— Provided records —

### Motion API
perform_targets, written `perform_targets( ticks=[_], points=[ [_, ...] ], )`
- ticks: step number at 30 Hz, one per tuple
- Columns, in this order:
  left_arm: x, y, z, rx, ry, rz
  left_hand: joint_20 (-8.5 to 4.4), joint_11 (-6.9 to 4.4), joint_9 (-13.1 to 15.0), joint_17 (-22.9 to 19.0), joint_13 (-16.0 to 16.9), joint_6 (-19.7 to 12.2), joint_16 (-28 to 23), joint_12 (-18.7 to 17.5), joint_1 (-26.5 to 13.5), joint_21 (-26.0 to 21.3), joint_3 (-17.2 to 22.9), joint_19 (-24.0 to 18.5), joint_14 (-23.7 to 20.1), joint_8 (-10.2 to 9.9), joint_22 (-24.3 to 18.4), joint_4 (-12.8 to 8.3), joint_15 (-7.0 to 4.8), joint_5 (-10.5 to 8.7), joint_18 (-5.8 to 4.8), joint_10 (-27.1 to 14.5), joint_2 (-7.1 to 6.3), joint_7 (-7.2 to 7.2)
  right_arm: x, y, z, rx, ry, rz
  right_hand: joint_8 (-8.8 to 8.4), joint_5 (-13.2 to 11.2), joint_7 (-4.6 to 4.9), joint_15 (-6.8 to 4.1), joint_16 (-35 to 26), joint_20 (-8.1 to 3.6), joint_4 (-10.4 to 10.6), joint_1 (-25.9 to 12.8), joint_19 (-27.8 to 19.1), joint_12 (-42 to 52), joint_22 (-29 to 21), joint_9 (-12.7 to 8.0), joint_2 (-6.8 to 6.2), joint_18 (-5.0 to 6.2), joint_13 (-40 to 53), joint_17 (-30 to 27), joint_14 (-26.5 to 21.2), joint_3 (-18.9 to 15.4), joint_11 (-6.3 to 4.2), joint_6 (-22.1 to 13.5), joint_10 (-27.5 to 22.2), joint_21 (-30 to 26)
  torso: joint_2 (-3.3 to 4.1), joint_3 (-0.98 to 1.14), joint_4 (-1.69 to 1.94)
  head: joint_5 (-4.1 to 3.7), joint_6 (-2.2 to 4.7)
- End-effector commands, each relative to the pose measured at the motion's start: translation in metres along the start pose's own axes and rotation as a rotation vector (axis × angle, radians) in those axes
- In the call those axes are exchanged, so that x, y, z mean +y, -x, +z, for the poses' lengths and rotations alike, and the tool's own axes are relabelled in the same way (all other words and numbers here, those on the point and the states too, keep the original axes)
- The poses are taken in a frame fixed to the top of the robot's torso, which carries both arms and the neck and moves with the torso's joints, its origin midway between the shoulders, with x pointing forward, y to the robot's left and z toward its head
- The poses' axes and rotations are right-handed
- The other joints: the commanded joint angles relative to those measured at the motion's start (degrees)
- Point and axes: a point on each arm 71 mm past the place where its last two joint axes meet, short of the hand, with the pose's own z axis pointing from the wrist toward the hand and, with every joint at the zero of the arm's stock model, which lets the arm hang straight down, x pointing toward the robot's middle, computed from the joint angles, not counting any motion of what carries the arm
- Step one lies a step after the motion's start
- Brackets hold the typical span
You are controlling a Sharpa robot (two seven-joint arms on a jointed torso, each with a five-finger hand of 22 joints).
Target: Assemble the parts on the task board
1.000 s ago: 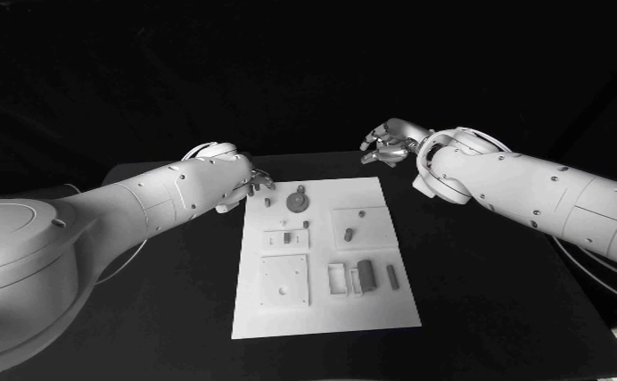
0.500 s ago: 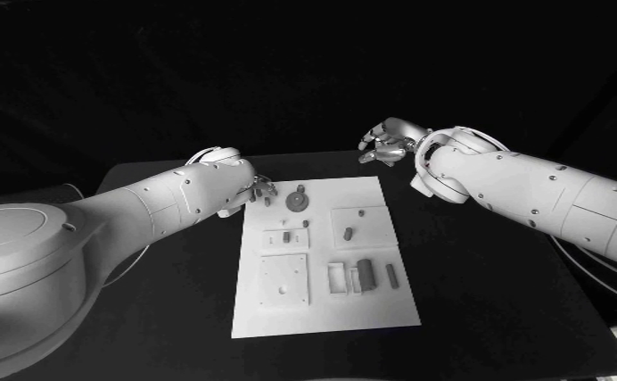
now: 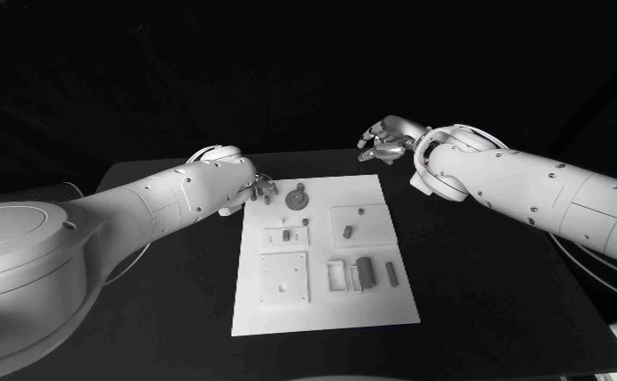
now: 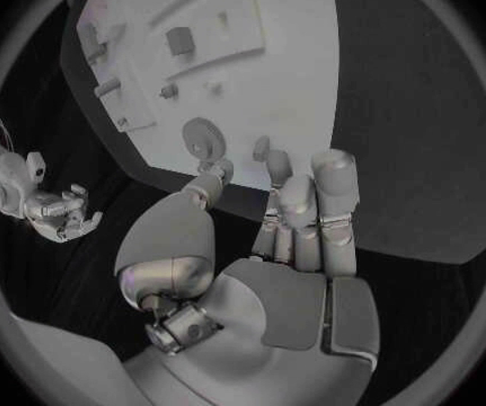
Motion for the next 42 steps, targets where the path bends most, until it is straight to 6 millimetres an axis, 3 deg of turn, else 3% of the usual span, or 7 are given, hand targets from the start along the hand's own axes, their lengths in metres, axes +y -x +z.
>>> perform_targets(
  ticks=[1, 2, 6, 28, 35, 42],
  points=[
    [-0.0017, -0.0015, -0.0003, 0.018, -0.012, 0.013, 0.08, -0.17, 0.16, -0.08, -0.12, 1.86, 0.42, 0.15, 0.29, 0.17, -0.05, 0.08, -0.17, -0.32, 0.13, -0.85, -0.51, 2.11, 8.54, 0.16, 0.62, 1.05, 0.0013, -0.0007, 0.0001, 0.008, 0.006, -0.009, 0.13, 0.37, 0.59, -0.34, 0.26, -0.22, 0.00, -0.02, 0.25, 0.37, 0.68, -0.09, 0.48, 0.64, -0.09, -0.06, 0.02, 0.29, 0.16, 0.19, -0.33, -0.35, -0.01, -0.01, 0.05, 0.00, -0.03],
    [-0.0016, -0.0017, -0.0003, 0.021, -0.011, 0.015, 0.06, -0.20, 0.18, -0.09, -0.15, 2.05, 0.46, 0.15, 0.39, 0.21, -0.10, 0.12, -0.15, -0.40, 0.17, -1.18, -0.55, 3.23, 8.48, 0.20, 0.82, 1.03, 0.0014, -0.0008, 0.0001, 0.008, 0.007, -0.009, 0.13, 0.38, 0.59, -0.34, 0.26, -0.22, 0.00, -0.02, 0.25, 0.37, 0.68, -0.09, 0.48, 0.64, -0.09, -0.06, 0.02, 0.29, 0.16, 0.19, -0.33, -0.35, -0.02, -0.01, 0.06, 0.02, -0.07],
    [-0.0015, -0.0022, -0.0003, 0.026, -0.008, 0.019, 0.02, -0.28, 0.26, -0.09, -0.19, 2.53, 0.55, 0.18, 0.59, 0.29, -0.29, 0.20, -0.07, -0.51, 0.26, -1.97, -0.63, 4.00, 8.34, 0.31, 1.28, 0.94, 0.0017, -0.0009, 0.0002, 0.009, 0.007, -0.009, 0.13, 0.39, 0.58, -0.34, 0.26, -0.22, 0.00, -0.03, 0.25, 0.37, 0.68, -0.09, 0.48, 0.64, -0.10, -0.06, 0.02, 0.29, 0.16, 0.20, -0.33, -0.35, -0.01, -0.05, 0.07, 0.02, -0.09],
    [-0.0017, -0.0090, 0.0013, 0.043, 0.000, 0.027, -0.11, -0.50, 0.46, -0.11, -0.30, 3.53, 0.69, 0.21, 0.07, 0.37, -0.70, 0.35, 0.04, -0.64, 0.37, -2.61, -0.84, 4.02, 8.10, 0.55, 1.60, 0.71, 0.0030, -0.0016, 0.0004, 0.011, 0.010, -0.010, 0.15, 0.43, 0.58, -0.35, 0.28, -0.23, -0.01, -0.02, 0.27, 0.39, 0.69, -0.09, 0.50, 0.64, -0.11, -0.08, 0.03, 0.31, 0.16, 0.21, -0.32, -0.35, 0.01, -0.09, 0.02, -0.10, -0.14],
    [-0.0016, -0.0089, 0.0017, 0.039, 0.000, 0.025, -0.17, -0.54, 0.49, -0.13, -0.33, 3.63, 0.71, 0.22, -0.23, 0.36, -0.71, 0.41, 0.09, -0.74, 0.36, -2.43, -0.88, 3.93, 8.07, 0.62, 1.79, 0.67, 0.0036, -0.0010, -0.0003, 0.002, 0.017, -0.009, 0.19, 0.48, 0.56, -0.36, 0.30, -0.25, -0.02, 0.02, 0.30, 0.42, 0.70, -0.07, 0.55, 0.64, -0.12, -0.08, 0.06, 0.34, 0.14, 0.27, -0.29, -0.33, 0.06, 0.00, 0.03, -0.21, -0.15],
    [-0.0027, -0.0102, 0.0020, 0.037, -0.003, 0.023, -0.28, -0.59, 0.55, -0.18, -0.39, 3.78, 0.73, 0.21, -0.59, 0.31, -0.53, 0.47, 0.16, -0.92, 0.36, -2.11, -0.94, 3.93, 8.01, 0.69, 2.73, 0.62, 0.0033, -0.0011, -0.0007, 0.005, 0.015, -0.009, 0.22, 0.55, 0.55, -0.37, 0.32, -0.26, -0.03, 0.05, 0.33, 0.45, 0.70, -0.07, 0.56, 0.64, -0.12, -0.08, 0.08, 0.35, 0.13, 0.31, -0.25, -0.31, 0.04, -0.08, 0.02, -0.31, -0.21]
  ],
)
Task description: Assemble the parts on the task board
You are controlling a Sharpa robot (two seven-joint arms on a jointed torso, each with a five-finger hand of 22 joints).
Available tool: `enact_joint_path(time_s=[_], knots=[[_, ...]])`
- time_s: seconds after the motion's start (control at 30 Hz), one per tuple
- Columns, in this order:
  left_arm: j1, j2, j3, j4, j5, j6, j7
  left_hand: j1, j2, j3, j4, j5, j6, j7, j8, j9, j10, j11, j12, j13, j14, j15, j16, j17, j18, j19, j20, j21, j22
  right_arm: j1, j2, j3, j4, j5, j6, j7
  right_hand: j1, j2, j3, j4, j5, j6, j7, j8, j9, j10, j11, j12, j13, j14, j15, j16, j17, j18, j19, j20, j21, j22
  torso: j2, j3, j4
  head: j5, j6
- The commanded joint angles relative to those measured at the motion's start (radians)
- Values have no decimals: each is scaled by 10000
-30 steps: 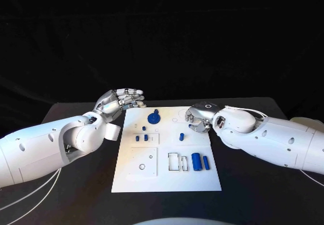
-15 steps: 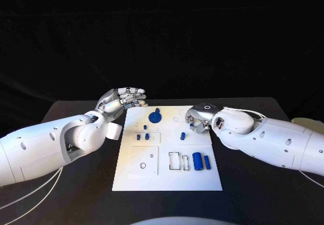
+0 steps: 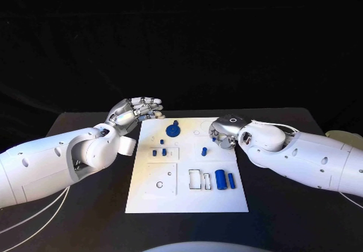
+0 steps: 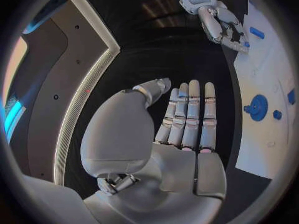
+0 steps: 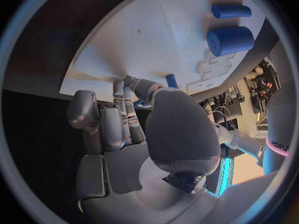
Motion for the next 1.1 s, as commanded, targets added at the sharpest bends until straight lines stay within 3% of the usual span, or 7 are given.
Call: enact_joint_path(time_s=[0.03, 0.33, 0.73, 1.1], knots=[[8, 14, 11, -10, -104, 2, -42, 101, 8, -5, -54, -25, 3, 94, -59, 2, -38, 60, -50, 9, 69, 4, -55, 12, 113, 99, 7, -32, -15, -56, -21, -28, 43, -371, 67, -136, 15, 142, 44, -51, 49, 127, -4, 70, 37, 100, -21, 54, 22, 164, -78, 61, 42, -234, 172, -10, 289, 188, 4, 2, 12, -21, 0], [8, 32, 11, -17, -264, 1, -125, 115, 2, -7, -74, -26, -14, 116, -77, -5, -53, 77, -81, 10, 57, 16, -81, 21, 108, 105, 7, -55, -28, -164, 75, -29, -13, -351, 227, -156, -20, 199, 39, -59, -24, 201, -25, 93, 63, 138, -41, 59, 18, 200, -104, 132, 132, -298, 331, -31, 600, 386, 5, -12, 11, -34, -7], [8, 34, 11, -24, -291, -22, -227, 115, -25, -28, -105, -26, -116, 185, -161, -38, -133, 137, -170, 12, 29, 59, -153, 53, 97, 111, 18, -137, -75, -301, 208, -46, -88, -274, 144, -127, -436, -138, -61, -19, -219, -327, 188, -304, -64, -341, 182, -298, -191, 153, 71, 103, 50, -282, 230, 86, 453, 388, 12, -17, 20, -48, -42], [12, 27, 11, -55, -295, -11, -287, 112, -31, -37, -113, -27, -143, 203, -183, -47, -162, 154, -192, 13, 21, 71, -174, 65, 95, 114, 23, -164, -90, -312, 187, -50, -69, -219, 62, -137, -462, -153, -20, -19, -216, -361, 214, -338, -71, -408, 217, -338, -227, 103, 111, 25, -78, -272, 199, 133, 406, 385, 15, -16, 6, -21, -60]])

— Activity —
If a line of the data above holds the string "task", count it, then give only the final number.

— Reply —
2